• _About this exercise_: Everything from the line containing "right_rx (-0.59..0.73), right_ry" to the end of the material, both ends included, should be repeated exactly; please give only those lines.

• _Exercise data_:
►

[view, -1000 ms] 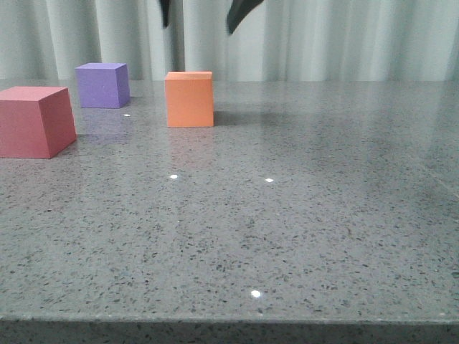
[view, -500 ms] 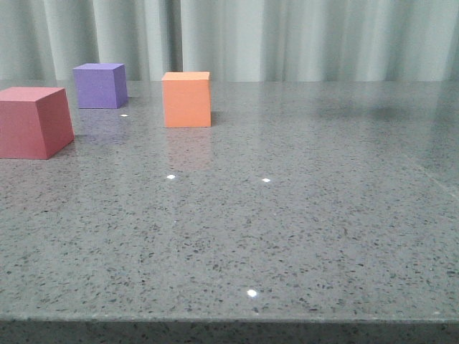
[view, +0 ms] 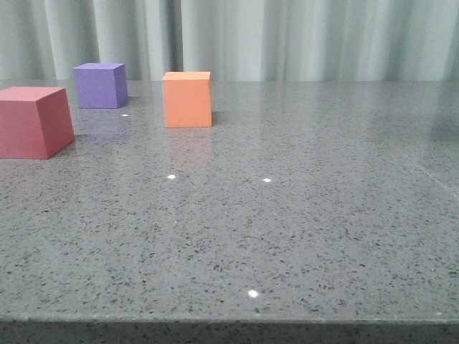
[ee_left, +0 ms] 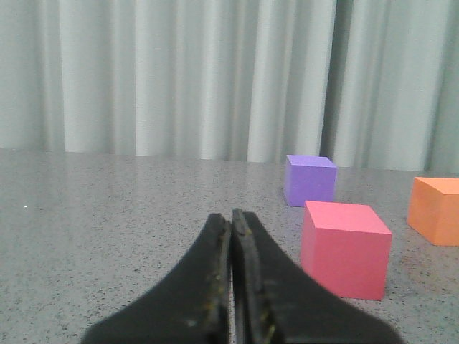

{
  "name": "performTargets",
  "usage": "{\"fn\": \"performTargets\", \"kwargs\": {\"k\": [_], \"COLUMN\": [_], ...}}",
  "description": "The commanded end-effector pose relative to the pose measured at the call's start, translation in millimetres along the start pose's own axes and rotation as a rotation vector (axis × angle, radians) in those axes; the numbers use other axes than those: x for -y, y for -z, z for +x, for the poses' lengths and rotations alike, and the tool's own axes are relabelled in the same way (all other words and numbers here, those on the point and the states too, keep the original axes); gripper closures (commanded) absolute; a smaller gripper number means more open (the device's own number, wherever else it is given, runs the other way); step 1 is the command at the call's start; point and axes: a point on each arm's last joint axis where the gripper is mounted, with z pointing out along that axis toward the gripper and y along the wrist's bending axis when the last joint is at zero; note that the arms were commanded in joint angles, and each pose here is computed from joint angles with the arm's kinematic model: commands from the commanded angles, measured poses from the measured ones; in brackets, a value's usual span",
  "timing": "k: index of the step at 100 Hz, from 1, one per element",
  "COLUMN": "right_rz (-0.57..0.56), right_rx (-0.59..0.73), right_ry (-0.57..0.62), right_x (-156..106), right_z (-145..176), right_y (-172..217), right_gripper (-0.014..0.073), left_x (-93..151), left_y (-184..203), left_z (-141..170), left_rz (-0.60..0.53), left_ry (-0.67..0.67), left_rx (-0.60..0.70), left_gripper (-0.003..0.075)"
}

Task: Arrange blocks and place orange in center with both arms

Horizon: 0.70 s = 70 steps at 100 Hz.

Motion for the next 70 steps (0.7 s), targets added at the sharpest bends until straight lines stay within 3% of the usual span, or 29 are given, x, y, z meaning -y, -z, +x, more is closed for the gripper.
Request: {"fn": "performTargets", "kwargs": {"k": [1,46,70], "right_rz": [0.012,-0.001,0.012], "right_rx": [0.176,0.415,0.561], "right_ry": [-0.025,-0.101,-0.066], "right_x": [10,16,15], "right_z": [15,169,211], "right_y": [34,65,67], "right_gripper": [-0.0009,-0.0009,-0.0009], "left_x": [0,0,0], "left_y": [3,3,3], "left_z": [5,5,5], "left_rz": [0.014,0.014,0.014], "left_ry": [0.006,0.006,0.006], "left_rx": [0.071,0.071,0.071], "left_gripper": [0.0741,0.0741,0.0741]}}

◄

• _Response_:
  "COLUMN": "right_rz (-0.57..0.56), right_rx (-0.59..0.73), right_ry (-0.57..0.62), right_x (-156..106), right_z (-145..176), right_y (-172..217), right_gripper (-0.014..0.073), left_x (-93..151), left_y (-184..203), left_z (-141..170), left_rz (-0.60..0.53), left_ry (-0.67..0.67), left_rx (-0.60..0.70), left_gripper (-0.003..0.075)"
}

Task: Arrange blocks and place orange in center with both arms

Horizon: 0.70 s = 70 steps at 100 Hz.

Motion for the next 70 steps (0.7 s), targets added at the sharpest bends until straight lines stay within 3% of the usual span, or 29 are given, x, y, z meaning -y, -z, +x, more is closed for the gripper.
Request: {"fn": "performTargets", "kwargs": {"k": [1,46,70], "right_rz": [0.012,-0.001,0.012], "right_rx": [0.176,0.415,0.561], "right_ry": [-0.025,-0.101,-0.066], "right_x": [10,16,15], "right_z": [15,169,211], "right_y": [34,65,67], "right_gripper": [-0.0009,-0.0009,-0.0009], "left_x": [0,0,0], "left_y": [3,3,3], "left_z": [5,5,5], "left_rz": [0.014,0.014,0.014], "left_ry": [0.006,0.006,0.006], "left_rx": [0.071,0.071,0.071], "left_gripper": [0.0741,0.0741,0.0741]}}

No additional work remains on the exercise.